The fix I've found: strong conventions. A detailed CLAUDE.md, a well-defined design system, and clear specs before coding. The more context you give the agent about how you think, the more its output resembles what you would have done yourself. The article on spec-driven development covers this in depth.
The attention cost
This is the least visible and most real cost. Every time you direct an agent, you switch modes. You stop thinking about the problem and start thinking about how to communicate the problem. Prompt engineering is a cognitive tax.
Crafting a good prompt, reviewing the output, iterating when it's not what you wanted, deciding whether it's worth asking for another round or just doing it yourself. That cycle has an attention cost that doesn't appear on any invoice.
It gets better with practice. Skills, conventions, templates — everything we explored in this series — exists to minimize this overhead. But it never reaches zero. There's always a gap between "think and write" and "think, translate to prompt, review, iterate."
The hidden benefit: what you learn
And here's what balances the books in a way few people mention. AI exposes you to patterns you wouldn't have tried. Libraries you didn't know. Approaches from different domains.
Over these months, Claude Code has shown me ways to structure components I wouldn't have discovered on my own. TypeScript patterns that don't appear in the usual tutorials. Accessibility solutions that weren't on my radar. The educational value of working with an agent that has processed millions of repos is hard to quantify, but it's real.
It doesn't replace studying or direct experience. But it's a learning accelerator that's underpriced in the cost conversation.
My real numbers
After using AI as my primary tool for these months, here are the numbers without polish:
- Monthly cost: ~$150 between API, subscriptions, and complementary tools
- Time saved: ~15-20 hours per month (measured with real tracking, not optimistic estimates)
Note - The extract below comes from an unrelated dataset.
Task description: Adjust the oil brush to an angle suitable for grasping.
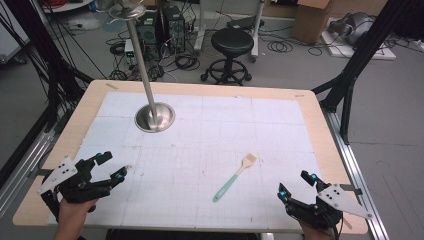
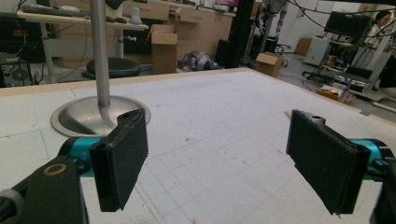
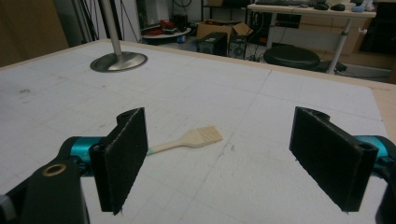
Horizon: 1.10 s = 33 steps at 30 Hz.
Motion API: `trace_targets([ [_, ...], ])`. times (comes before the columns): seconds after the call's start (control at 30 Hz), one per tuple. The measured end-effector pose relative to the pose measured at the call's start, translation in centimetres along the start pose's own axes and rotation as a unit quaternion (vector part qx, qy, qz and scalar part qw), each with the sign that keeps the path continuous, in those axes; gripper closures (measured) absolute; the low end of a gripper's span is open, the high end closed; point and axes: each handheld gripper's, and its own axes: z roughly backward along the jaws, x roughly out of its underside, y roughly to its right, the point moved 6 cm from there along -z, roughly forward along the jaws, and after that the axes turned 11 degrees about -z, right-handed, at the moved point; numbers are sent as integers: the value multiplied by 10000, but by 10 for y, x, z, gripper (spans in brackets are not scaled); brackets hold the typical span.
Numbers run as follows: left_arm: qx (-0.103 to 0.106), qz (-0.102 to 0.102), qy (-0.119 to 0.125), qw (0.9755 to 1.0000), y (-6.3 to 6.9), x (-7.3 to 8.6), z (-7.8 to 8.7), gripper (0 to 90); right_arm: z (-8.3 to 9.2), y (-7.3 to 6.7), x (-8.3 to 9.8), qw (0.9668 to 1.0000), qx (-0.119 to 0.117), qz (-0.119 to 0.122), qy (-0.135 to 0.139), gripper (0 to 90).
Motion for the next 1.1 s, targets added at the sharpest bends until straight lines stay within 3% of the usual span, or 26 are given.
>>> trace_targets([
  [0.3,-23,36,-26,10000,-2,1,-1,212,-3,-3,3,9998,-141,-62,-122,184],
  [0.43,-10,61,-1,10000,0,1,-2,212,-19,-17,10,9987,-263,-151,-414,199],
  [0.53,82,-1,11,10000,4,1,-3,212,-30,-31,15,9970,-476,-31,-615,303],
  [0.57,92,3,8,10000,5,1,-3,212,-34,-36,17,9959,-573,7,-693,360],
  [0.6,92,3,8,10000,5,1,-3,212,-38,-41,20,9943,-707,67,-791,480],
  [0.63,98,0,9,10000,5,1,-3,212,-38,-41,20,9943,-707,67,-791,480],
  [0.67,97,13,2,10000,3,2,-2,214,-45,-53,26,9897,-982,348,-982,715],
  [0.7,97,13,2,10000,3,2,-2,214,-45,-53,26,9897,-982,348,-982,715],
  [0.73,91,37,4,10000,2,2,-2,215,-54,-62,33,9847,-1144,504,-1216,868],
  [0.83,32,91,16,10000,-1,3,-1,217,-65,-70,43,9775,-1253,593,-1590,898],
  [0.87,32,91,16,10000,-1,3,-1,218,-65,-70,43,9775,-1253,593,-1590,898],
  [0.9,17,108,21,9999,-1,3,-1,219,-70,-74,50,9719,-1343,708,-1800,899],
  [0.93,11,117,23,9999,-1,3,-1,219,-70,-74,50,9719,-1343,708,-1800,899],
  [0.97,6,102,13,9999,-1,4,-1,220,-74,-79,57,9665,-1408,805,-1989,900],
  [1.1,-19,119,3,9999,-4,4,1,222,-83,-92,66,9558,-1634,946,-2254,899],
])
- Output quality: ~85% of what I'd write manually. Improves with better specs and more mature conventions
- Attention: the first weeks cost more than expected. Now the prompt engineering overhead is integrated into my natural flow
- Learning: unquantifiable, but significant. Patterns, libraries, and approaches I wouldn't have explored on my own
If I bill at $50/h, those 15-20 saved hours represent $750-1,000 in value. Against $150 in costs, the ROI is clear. But it's not magic — it's an investment with variable returns that depends on how much you invest in the system surrounding the agent.
The investment, not the shortcut
AI for development is an investment. Like any investment, it requires initial capital (money, time learning, configuration), maintenance (updating conventions, improving specs, adapting workflows), and carries risk (dependency, technical debt, rising costs).
The return is real. But only if you do honest accounting. Not the demo accounting where everything works perfectly. The day-to-day accounting where the agent loses track, where you rewrite the output, where the session drags on longer than necessary.
This is the tenth and final article in the series. The complete journey:
- My AI Stack — the tools
- Why Your Agent Loses Track — tokens and memory
- From Tools to System — reusable skills
- From Prompt to Component — Figma to code
- MCP Servers — connecting tools
- Designing with AI Without Losing Judgment — design decisions
- Design Systems for Agents — systems AI understands
- Spec-Driven Development — plan before coding
- Testing and Code Review with AI — automated quality
- The Real Cost — this article
If you're starting with AI for development, don't start with the tools. Start with conventions. And do the math from day one.